**Exercise goal**
Provide only the number of lines below that hold "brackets".

**Information supplied**
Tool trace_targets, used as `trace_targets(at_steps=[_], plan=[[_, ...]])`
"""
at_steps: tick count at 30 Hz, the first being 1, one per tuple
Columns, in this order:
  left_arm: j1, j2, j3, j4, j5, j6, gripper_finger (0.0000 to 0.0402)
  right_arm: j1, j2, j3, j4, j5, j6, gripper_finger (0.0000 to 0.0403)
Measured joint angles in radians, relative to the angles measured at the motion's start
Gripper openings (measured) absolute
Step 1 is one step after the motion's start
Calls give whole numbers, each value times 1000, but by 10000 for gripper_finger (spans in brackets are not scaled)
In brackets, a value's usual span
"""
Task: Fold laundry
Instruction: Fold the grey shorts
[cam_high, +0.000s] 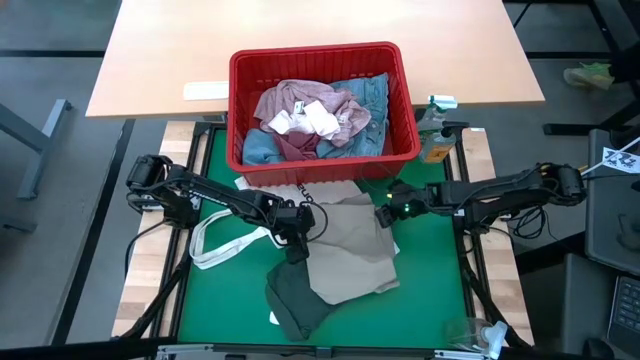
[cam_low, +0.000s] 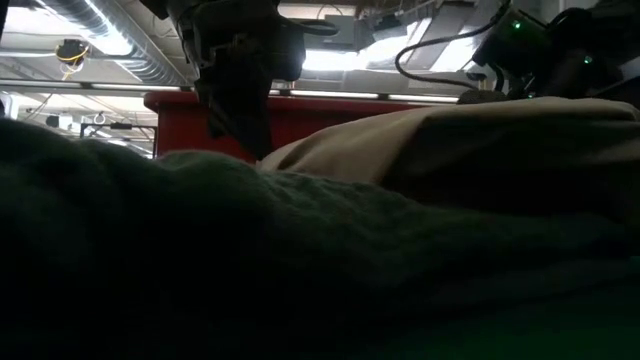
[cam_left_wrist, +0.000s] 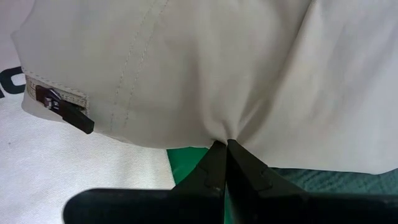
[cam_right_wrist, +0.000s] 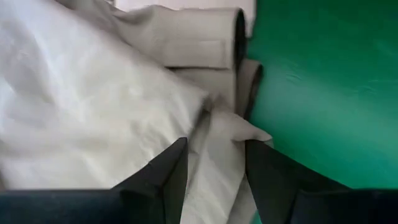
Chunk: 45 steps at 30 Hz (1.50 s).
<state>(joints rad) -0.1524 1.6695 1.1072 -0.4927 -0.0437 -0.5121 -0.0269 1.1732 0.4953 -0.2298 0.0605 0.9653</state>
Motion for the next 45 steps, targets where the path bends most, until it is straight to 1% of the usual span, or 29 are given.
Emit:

**Output of the task**
2